**YOUR ASSIGNMENT:**
On how many lines of the records below does the string "camera" appear? Reply with only the number.

**DATA SUPPLIED:**
--- START ---

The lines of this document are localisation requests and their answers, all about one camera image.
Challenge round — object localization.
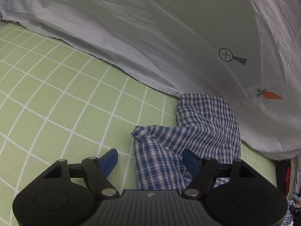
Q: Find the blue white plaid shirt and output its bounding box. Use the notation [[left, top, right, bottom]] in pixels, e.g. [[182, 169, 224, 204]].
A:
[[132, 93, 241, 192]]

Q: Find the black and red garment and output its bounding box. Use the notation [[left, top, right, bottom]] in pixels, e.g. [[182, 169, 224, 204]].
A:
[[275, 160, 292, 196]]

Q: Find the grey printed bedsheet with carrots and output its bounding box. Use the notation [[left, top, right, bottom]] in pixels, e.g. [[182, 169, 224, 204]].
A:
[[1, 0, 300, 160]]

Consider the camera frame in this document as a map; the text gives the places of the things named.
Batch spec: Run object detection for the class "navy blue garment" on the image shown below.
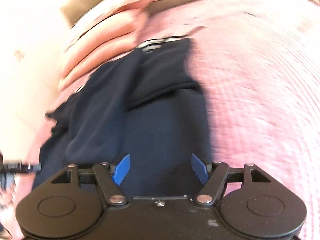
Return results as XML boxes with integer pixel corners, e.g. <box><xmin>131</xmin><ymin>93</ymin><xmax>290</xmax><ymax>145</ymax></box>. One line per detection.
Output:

--- END ---
--- START ---

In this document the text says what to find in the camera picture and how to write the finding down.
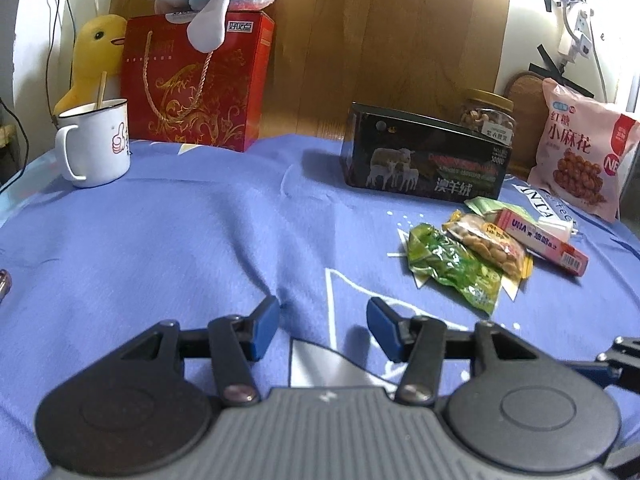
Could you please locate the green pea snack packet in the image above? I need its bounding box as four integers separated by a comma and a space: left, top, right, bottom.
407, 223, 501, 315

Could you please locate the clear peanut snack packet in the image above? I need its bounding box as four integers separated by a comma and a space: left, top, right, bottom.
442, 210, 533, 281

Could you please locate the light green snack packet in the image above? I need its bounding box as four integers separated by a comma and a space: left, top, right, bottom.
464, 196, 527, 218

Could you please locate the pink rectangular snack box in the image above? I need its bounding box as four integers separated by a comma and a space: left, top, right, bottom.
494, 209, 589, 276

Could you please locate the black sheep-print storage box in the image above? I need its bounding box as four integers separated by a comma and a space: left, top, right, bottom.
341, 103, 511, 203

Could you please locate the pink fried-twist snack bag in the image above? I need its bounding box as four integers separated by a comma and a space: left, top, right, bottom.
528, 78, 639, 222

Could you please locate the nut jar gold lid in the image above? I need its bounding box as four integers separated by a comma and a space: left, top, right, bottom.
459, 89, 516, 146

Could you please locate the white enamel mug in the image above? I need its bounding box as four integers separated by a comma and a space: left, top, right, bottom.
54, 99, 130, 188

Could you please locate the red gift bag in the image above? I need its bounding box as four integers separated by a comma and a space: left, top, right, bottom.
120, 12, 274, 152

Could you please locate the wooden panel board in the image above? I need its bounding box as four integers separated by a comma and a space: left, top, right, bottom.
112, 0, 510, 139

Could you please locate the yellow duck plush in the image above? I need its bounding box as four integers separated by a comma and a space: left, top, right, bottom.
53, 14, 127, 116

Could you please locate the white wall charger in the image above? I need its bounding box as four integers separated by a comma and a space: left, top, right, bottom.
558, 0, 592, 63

--- END ---
--- START ---

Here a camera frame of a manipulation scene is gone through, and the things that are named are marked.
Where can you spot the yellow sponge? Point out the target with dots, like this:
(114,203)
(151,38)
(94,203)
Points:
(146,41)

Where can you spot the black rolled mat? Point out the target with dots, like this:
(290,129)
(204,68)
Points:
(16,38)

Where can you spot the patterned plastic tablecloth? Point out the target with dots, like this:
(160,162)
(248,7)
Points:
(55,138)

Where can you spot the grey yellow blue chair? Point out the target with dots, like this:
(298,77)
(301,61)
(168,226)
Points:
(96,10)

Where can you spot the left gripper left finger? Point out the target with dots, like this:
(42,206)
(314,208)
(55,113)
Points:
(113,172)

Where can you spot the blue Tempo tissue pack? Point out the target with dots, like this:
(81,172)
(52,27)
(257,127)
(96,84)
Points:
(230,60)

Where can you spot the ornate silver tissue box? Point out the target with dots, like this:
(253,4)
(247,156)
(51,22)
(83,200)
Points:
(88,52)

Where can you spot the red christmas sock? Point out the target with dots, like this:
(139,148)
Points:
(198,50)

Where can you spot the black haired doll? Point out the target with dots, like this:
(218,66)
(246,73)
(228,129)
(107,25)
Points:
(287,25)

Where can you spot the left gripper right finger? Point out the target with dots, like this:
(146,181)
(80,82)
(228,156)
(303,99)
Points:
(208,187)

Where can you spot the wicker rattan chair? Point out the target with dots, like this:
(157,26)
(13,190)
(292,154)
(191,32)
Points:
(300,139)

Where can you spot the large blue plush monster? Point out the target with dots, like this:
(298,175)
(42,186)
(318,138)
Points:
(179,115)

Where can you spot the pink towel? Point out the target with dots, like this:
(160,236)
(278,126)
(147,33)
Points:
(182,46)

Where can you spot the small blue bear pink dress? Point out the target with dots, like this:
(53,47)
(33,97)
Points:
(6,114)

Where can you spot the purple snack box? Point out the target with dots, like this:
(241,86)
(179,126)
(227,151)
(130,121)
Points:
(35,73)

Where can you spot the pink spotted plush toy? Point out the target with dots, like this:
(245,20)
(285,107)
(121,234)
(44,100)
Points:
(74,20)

--- END ---

**SOLUTION TO THIS PROBLEM:**
4